Originally published in BLG's Technology Law Review, Summer 2007

How do you find out who has made an anonymous bulletin board posting? What if an unknown person has leaked a confidential e-mail to someone? There is a legal remedy which can help claimants find out who is responsible, and recent cases show just how it can be used in an online context.

It is not usually possible to sue a party just to obtain information from them. Although you can now apply to the court to obtain documents from a potential defendant before a substantive claim is brought, it has to be shown that such a claim is likely. However, as an exception to the general rule, the courts will make orders requiring innocent third parties to disclose documents or information where disclosure will throw light upon another party's wrongful act. To get such an order, three conditions usually need to be satisfied:

  • a wrongful act must have been carried out by someone;
  • an order must be necessary to enable action to be brought against the wrongdoer; and
  • the party against whom a disclosure order is sought must be involved in the wrongdoing so as to have "facilitated it" and be able to provide information which will enable the wrongdoer to be sued.

These principles have been established following a well-known 1974 case called Norwich Pharmacal. They do not require the person from whom disclosure is sought actually to have committed a wrongful act. Indeed, that party is often entirely innocent of any wrongdoing. It is only necessary that they should have been mixed up in the wrongdoing in some way, quite possibly without ever knowing much about it. Norwich Pharmacal was decided long before e-commerce came into being, but a number of recent cases have now considered how it is to be applied in an IT context.

In Totalise PLC v Motley Fool (2001), the defendant ran an investment advice website. A user of the site anonymously posted defamatory material about the claimant. Because the wrongdoer was anonymous, the claimant did not know who to sue. The operators of the website would not voluntarily release the identity of the user who had posted the comments: service providers and others who operate websites may take down inappropriate sites or content once made aware of them but are often unwilling voluntarily to disclose details of who is responsible because of confidentiality and data protection. The Data Protection Act (section 35) nevertheless allows courts to make an order overruling the Act's non-disclosure provisions in certain circumstances, and the claimant successfully applied for an order requiring the disclosure of the wrongdoer's identity.

What is meant by "facilitating" wrongdoing? The recent case of Campaign Against the Arms Trade v BAE Systems PLC (2007) shows that the test is not a strict one. It may consist merely of the receipt of an e-mail. In this case, an unknown individual unlawfully leaked to BAE an e-mail containing privileged legal advice. BAE's solicitors returned the e-mail to its original owners and assured them that everything reasonable had been done to destroy all copies of it. The court nevertheless took the view that the damage had already been done and wrongdoing had already been facilitated. Although BAE had sent a redacted version to the owners, removing the routing information and header from it, these very actions had prevented the discovery of the sender's identity. BAE had therefore facilitated the unlawful disclosure by allowing the identity of the sender to remain undetected. They were ordered to reveal that information.

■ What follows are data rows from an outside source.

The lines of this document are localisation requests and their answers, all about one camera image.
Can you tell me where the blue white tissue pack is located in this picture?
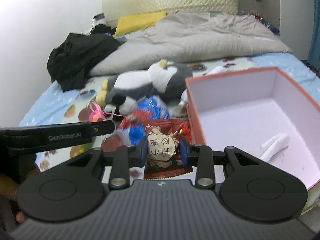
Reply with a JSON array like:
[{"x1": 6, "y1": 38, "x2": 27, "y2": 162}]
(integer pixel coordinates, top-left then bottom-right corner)
[{"x1": 117, "y1": 96, "x2": 170, "y2": 145}]

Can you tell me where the red snack packet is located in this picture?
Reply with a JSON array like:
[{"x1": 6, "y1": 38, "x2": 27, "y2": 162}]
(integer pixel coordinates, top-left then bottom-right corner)
[{"x1": 143, "y1": 119, "x2": 193, "y2": 179}]

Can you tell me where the pink hair accessory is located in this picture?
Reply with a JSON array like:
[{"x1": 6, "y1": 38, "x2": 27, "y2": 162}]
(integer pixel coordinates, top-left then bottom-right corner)
[{"x1": 88, "y1": 100, "x2": 126, "y2": 122}]

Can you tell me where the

The Norwich Pharmacal order can therefore perform a very useful function in the e-commerce context, where it is not difficult to withhold or conceal the identity of the originator of an electronic communication. Some practical points about the operation of such orders are nevertheless worth considering:

  • The scope of the disclosure which will be permitted by the court is strictly limited. A recent IT-related case, Nikitin v Butler LLP (2007), re-emphasised the existing principle that orders are not intended to allow applicants to "fine tune a pleading or identify every person... who may have committed an unlawful act". The application in that case failed because the applicants already had sufficient information with which to make their intended claim. The court in the BAE Systems case also substantially cut down the scope of the disclosure originally requested when it made its order: fishing for more information than is absolutely necessary will not be allowed.
  • In most cases where an order is made, it is the applicant who will have to pay the costs of the party ordered to make the disclosure, including the costs of making the disclosure itself, not just of the court application. Those against whom orders are made will not always resist an order, so will not necessarily run up a lot of costs, but this is a very important practical point for applicants to remember, not least because it is contrary to the usual rule that a successful party can recover its costs.
  • Although confidentiality and data protection will not usually defeat a Norwich Pharmacal application, if documents or information are privileged (i.e. would be exempt from disclosure in litigation, for example because they contain legal advice) the court will not usually be able to override that privilege and order disclosure.

Despite these limitations, disclosure orders on these lines are likely to become increasingly popular in an online context, providing an important weapon in the IT litigator's armoury.

The content of this article is intended to provide a general guide to the subject matter. Specialist advice should be sought about your specific circumstances.